Up to and including the line with "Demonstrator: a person", restate every line of the records below word for word, from the first line on, leaving out the pictures.
■ ■ ■ ■ ■ ■ ■
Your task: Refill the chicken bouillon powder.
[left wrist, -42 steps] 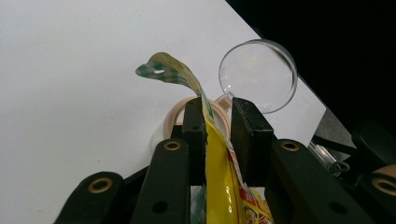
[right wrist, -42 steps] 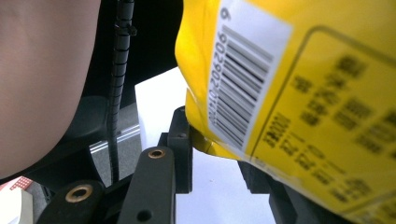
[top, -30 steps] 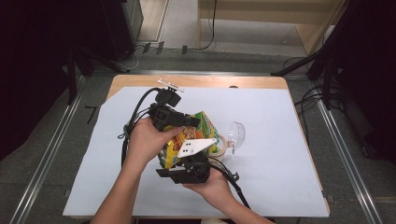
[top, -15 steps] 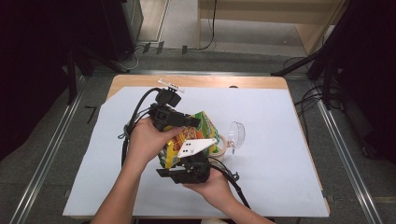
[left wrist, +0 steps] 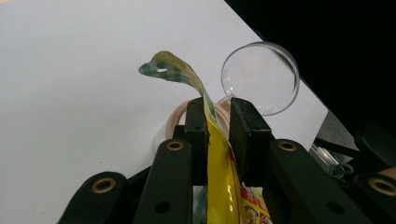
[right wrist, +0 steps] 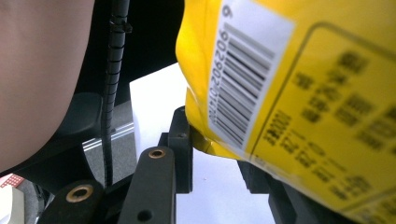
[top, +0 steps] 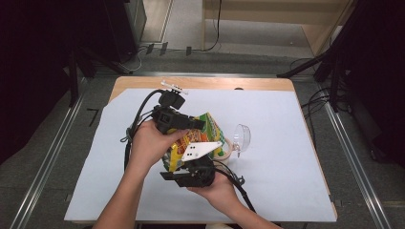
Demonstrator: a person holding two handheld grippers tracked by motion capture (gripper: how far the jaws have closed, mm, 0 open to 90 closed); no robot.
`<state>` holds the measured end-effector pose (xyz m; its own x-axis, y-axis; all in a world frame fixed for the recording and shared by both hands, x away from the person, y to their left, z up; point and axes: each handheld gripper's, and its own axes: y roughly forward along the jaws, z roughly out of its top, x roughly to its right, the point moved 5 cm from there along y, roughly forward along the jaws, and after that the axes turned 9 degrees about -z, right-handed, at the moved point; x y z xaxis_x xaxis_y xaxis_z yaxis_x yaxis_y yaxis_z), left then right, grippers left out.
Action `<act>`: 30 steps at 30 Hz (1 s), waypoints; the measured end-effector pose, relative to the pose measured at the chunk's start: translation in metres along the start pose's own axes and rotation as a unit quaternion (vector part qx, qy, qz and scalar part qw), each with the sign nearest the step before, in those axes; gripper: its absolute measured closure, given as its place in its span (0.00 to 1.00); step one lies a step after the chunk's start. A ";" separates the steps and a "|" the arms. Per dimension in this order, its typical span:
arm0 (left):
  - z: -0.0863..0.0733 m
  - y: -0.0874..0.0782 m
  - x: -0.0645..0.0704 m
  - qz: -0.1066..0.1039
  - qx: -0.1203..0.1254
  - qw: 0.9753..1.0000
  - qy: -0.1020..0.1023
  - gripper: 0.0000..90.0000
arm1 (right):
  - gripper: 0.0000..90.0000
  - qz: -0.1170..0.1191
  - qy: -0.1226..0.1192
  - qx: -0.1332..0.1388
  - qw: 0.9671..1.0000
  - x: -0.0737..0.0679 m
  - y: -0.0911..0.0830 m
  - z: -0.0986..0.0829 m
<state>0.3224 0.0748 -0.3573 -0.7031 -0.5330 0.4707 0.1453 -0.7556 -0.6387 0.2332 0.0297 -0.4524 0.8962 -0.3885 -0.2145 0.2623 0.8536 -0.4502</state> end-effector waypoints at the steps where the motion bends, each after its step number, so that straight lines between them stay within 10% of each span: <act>1: 0.000 0.000 0.000 0.001 -0.001 1.000 0.001 0.86 | 0.79 0.001 0.000 0.000 1.000 0.000 0.000 0.000; 30: 0.000 0.001 0.001 0.003 0.000 1.000 0.001 0.86 | 0.79 0.002 0.007 -0.002 1.000 -0.001 0.000 0.000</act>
<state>0.3220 0.0738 -0.3572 -0.7040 -0.5366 0.4653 0.1490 -0.7521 -0.6420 0.2325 0.0301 -0.4520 0.8921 -0.3897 -0.2288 0.2573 0.8542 -0.4519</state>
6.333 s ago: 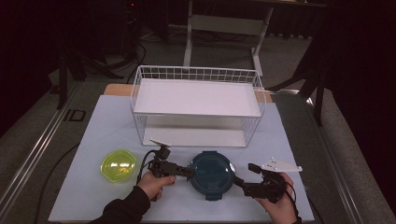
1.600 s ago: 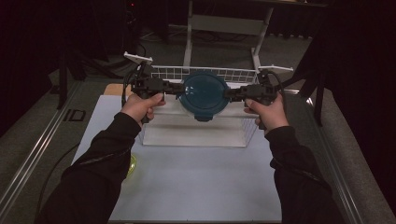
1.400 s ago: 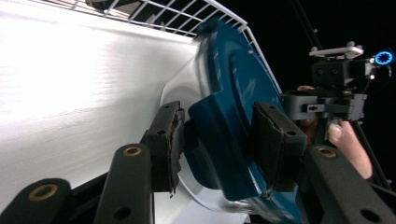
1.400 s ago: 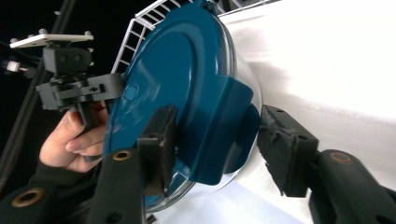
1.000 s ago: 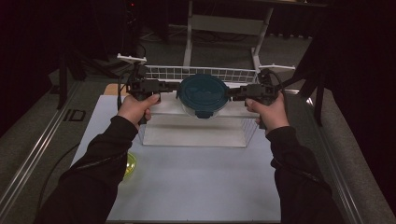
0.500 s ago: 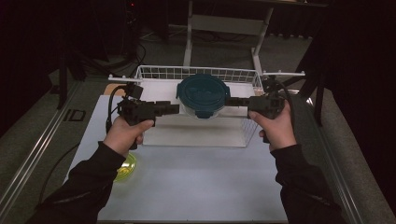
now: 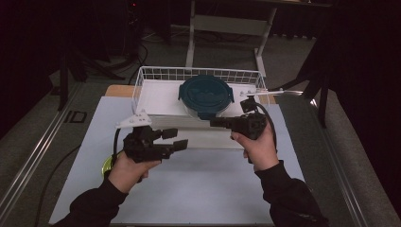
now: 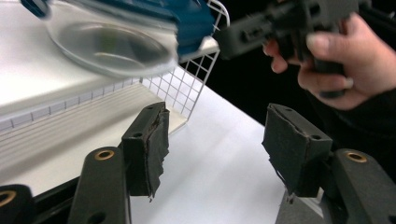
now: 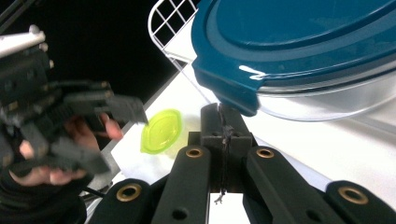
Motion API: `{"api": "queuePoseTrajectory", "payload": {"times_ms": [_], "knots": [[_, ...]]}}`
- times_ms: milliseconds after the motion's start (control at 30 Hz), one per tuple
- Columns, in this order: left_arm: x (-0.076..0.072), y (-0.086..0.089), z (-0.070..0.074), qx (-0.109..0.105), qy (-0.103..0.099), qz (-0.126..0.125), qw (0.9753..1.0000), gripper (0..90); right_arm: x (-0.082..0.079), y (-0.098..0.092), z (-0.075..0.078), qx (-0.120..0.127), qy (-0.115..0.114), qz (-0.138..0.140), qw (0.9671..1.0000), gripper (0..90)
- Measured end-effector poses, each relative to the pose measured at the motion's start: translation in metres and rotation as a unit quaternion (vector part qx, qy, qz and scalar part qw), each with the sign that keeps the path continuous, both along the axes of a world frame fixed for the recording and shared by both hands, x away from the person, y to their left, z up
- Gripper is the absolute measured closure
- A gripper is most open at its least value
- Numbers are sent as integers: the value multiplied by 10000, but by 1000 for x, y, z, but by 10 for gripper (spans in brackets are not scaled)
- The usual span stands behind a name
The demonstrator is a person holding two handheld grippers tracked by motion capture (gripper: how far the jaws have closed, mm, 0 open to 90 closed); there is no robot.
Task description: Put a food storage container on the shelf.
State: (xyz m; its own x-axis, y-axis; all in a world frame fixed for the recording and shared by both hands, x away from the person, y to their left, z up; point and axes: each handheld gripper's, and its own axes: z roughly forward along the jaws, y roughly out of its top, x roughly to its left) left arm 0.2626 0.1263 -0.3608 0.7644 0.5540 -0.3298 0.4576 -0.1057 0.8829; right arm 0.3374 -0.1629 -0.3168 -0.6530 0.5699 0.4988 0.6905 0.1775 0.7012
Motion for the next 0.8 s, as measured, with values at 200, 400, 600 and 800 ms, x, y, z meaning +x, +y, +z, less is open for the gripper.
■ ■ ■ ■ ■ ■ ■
## [Response]
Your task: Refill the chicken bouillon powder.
[left wrist, -42 steps] 
[right wrist, -42 steps] 
[top, -30 steps] 
[top, -15 steps] 
[left wrist, +0 steps] 
[right wrist, +0 steps] 
[top, +0 steps] 
Demonstrator: a person holding two handheld grippers tracked by motion capture (gripper: how far the jaws have closed, mm, 0 open to 90 closed); no robot.

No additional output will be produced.